📝 SummarXiv

Abstract

We perform extensive 2D Particle-In-Cell (PIC) electromagnetic simulations of low pressure Inductively Coupled Plasma (ICP) discharges with various coil current and driving frequencies. Our simulations show that in low-frequency cases, electrons in the skin region near the coil can be predominantly magnetized by the Radio Frequency (RF) magnetic field. More specifically, the electrons are trapped in the combined potential well formed by the vector and electrostatic potentials, where they oscillate for most of the RF period while drifting perpendicular to the RF magnetic field. When the magnetic field weakens, electrons shortly demagnetize, leading to jet-like currents and periodic bursts of energy deposition. Based on the newly discovered electron trajectories, we develop a new kinetic theory for the plasma skin effect in low-frequency Inductively Coupled Plasma (ICP) discharges, incorporating nonlinear electron motion in an RF magnetic field by integrating Vlasov equation along the unperturbed particle trajectory.
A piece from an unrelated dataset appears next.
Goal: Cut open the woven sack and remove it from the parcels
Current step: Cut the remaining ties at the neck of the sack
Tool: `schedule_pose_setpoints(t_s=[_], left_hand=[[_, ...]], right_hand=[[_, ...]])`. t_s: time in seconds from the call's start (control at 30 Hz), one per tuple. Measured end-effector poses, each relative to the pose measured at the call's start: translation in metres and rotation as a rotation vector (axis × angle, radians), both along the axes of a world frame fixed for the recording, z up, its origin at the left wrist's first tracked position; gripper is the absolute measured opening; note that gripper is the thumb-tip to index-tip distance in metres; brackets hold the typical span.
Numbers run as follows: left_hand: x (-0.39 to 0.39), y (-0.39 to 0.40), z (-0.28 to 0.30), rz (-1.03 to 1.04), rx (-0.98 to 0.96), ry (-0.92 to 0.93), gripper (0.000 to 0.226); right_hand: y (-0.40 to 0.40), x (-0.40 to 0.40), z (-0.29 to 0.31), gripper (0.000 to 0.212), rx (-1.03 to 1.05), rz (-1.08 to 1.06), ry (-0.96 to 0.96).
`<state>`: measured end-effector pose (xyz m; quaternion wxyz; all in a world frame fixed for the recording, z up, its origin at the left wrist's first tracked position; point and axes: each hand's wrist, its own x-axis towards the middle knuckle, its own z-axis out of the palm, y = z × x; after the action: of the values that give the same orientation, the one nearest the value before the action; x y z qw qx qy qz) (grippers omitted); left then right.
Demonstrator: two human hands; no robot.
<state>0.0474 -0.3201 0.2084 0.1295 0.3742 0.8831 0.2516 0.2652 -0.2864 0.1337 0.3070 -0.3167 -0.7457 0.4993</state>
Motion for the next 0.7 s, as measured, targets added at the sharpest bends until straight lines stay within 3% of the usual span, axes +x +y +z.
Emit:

This theory successfully predicts the time evolution of electron currents in low-frequency ICP plasmas, as well as a nonlinear relation between electron current and the RF inductive electric field in the new regime we found. Furthermore, by coupling this new kinetic theory with a global model, we provide a straightforward method for estimating equilibrium electron temperature, plasma density and electron current. These analytical predictions match well with our 2D PIC simulations and can be validated through future experimental studies.